**WHAT YOU SHOULD DO**
Exact copies of the lines below, from the one with "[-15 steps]" up to and including the one with "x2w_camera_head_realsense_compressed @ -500", are what this calls for; leave out pictures.

**INFORMATION PROVIDED**
--------
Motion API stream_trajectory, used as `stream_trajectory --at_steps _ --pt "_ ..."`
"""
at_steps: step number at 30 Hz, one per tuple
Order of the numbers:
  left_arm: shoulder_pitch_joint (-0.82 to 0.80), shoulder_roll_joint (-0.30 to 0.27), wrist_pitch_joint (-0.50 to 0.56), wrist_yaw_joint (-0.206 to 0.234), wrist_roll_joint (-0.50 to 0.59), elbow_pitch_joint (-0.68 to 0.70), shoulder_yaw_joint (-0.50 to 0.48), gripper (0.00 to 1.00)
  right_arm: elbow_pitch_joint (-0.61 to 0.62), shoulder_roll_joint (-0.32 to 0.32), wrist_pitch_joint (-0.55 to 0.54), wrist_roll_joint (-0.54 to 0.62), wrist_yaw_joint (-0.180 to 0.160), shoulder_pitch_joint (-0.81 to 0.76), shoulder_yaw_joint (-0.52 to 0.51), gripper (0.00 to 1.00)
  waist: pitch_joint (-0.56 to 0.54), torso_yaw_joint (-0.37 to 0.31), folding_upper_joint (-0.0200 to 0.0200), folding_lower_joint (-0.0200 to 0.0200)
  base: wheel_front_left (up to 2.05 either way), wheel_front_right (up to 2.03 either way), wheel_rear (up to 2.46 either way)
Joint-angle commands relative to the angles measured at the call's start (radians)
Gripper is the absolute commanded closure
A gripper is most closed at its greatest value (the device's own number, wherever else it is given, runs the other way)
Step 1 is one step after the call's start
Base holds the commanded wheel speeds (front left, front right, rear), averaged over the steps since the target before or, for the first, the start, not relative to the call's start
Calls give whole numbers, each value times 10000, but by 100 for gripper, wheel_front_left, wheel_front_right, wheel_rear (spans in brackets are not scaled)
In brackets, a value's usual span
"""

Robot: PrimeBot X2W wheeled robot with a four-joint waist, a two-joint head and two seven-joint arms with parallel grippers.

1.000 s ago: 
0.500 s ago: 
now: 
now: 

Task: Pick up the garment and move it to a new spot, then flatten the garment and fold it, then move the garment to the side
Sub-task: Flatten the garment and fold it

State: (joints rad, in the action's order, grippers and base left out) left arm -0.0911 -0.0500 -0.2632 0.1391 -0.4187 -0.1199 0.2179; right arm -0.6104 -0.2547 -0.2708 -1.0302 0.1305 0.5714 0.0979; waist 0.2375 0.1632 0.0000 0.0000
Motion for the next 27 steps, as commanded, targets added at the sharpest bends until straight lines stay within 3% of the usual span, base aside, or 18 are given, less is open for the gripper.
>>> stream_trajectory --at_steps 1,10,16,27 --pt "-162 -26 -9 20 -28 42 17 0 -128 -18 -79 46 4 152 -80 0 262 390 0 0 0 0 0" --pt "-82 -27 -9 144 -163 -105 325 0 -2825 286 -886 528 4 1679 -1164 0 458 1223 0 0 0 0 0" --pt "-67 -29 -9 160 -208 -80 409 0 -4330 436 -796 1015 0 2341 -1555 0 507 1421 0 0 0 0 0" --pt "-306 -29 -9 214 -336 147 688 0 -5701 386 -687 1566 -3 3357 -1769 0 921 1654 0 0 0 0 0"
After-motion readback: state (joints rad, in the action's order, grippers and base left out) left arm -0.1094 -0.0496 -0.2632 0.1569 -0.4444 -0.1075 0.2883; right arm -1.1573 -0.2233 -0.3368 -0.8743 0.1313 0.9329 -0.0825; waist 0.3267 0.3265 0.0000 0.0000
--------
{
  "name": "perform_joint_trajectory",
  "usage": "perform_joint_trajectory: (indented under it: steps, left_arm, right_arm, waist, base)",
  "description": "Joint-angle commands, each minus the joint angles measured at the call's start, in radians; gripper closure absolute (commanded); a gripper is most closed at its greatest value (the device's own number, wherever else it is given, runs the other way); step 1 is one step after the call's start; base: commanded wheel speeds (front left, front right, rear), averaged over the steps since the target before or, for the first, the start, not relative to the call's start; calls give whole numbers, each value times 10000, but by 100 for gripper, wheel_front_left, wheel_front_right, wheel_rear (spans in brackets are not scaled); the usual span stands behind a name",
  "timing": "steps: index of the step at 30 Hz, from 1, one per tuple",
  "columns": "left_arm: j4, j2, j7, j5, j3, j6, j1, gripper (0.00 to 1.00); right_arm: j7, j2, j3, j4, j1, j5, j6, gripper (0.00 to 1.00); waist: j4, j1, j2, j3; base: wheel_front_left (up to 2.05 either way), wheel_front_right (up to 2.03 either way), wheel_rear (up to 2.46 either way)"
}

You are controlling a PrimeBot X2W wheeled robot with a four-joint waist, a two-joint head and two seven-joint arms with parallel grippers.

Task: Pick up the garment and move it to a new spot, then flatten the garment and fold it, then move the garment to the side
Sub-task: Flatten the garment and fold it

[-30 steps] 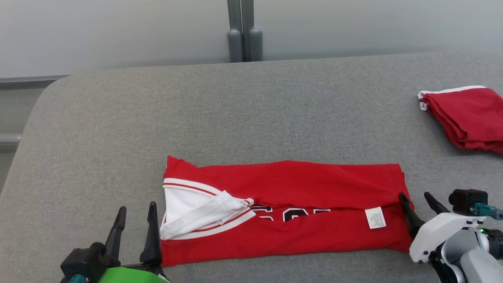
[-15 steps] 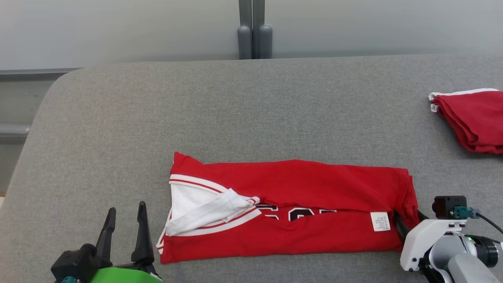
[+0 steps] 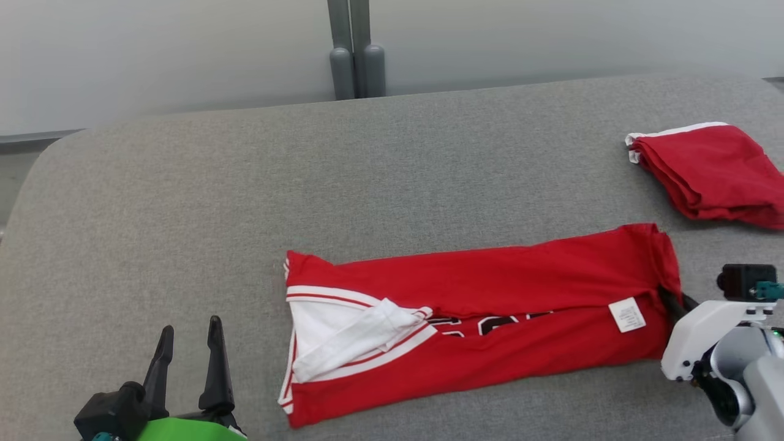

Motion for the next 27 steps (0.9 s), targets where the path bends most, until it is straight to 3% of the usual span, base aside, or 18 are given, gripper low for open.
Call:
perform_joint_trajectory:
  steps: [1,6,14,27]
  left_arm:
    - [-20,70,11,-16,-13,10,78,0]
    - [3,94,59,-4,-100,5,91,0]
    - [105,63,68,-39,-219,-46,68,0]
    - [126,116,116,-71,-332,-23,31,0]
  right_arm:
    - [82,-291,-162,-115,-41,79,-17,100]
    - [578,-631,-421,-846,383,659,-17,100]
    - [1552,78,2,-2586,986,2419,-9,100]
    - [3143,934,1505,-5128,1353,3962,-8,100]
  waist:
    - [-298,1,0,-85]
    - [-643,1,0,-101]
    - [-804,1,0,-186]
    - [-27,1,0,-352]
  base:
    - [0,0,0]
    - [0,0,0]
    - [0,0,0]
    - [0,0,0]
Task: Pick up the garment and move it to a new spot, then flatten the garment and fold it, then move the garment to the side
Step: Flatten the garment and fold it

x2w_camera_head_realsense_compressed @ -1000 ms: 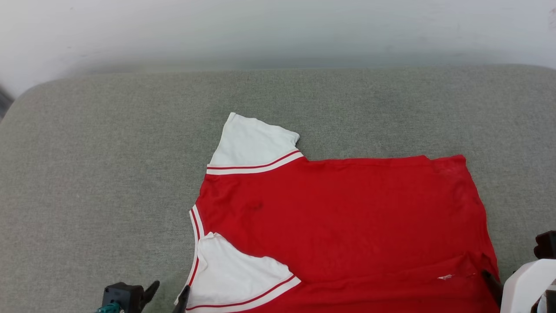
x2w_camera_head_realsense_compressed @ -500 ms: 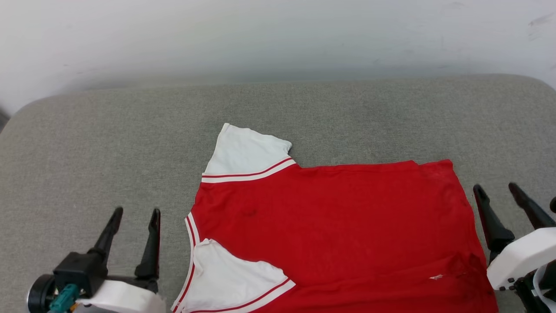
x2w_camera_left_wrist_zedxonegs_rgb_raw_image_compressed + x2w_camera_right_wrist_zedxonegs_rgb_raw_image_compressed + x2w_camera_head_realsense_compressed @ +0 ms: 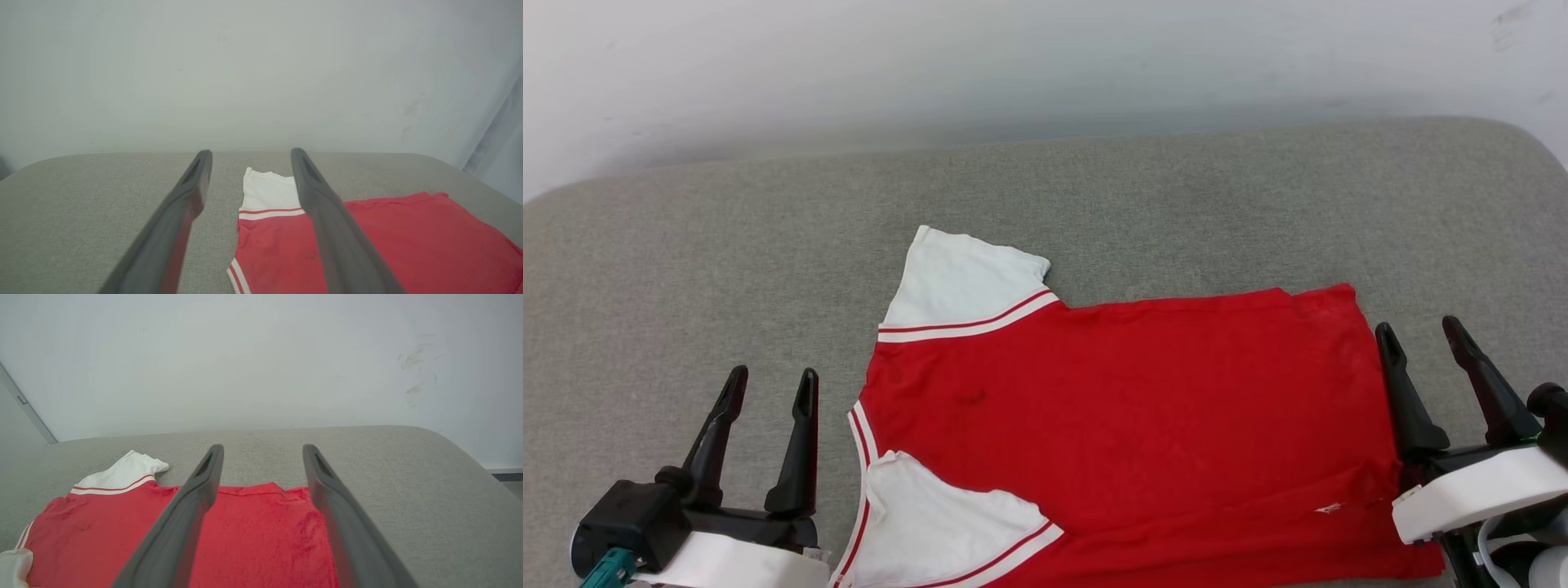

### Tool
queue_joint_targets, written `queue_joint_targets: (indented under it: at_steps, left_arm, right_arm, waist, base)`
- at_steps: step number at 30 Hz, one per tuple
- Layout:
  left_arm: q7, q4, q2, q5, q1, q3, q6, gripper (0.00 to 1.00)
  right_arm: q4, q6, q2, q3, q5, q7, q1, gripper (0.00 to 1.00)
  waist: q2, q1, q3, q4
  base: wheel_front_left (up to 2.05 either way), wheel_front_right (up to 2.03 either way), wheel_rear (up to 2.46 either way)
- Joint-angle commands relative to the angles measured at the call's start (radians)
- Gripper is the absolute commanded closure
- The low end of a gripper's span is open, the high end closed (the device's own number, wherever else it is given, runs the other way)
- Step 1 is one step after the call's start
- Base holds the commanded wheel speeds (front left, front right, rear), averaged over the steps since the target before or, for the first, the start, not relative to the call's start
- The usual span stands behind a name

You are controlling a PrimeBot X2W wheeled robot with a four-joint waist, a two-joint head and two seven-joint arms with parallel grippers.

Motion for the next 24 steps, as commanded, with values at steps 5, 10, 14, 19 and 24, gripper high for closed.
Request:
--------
**REPLY TO THE EXERCISE**
[-15 steps] 
[+0 steps] 

Motion for the next 27 steps (0.9 s), targets where the path bends most, until it is straight to 3% of the usual span, base aside, or 18 are given, gripper low for open.
Call:
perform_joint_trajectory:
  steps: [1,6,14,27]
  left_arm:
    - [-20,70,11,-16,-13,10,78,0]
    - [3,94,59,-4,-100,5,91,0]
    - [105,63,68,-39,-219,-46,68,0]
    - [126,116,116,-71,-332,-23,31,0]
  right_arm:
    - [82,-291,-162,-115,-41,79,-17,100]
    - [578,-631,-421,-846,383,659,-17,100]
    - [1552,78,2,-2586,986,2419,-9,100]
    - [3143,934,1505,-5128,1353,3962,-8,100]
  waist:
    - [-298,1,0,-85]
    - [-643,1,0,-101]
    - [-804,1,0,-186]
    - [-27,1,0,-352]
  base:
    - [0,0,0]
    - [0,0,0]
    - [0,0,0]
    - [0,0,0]
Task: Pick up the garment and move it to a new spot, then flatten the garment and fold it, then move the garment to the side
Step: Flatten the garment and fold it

x2w_camera_head_realsense_compressed @ -1000 ms: 
x2w_camera_head_realsense_compressed @ -500 ms: 

The exercise output is complete.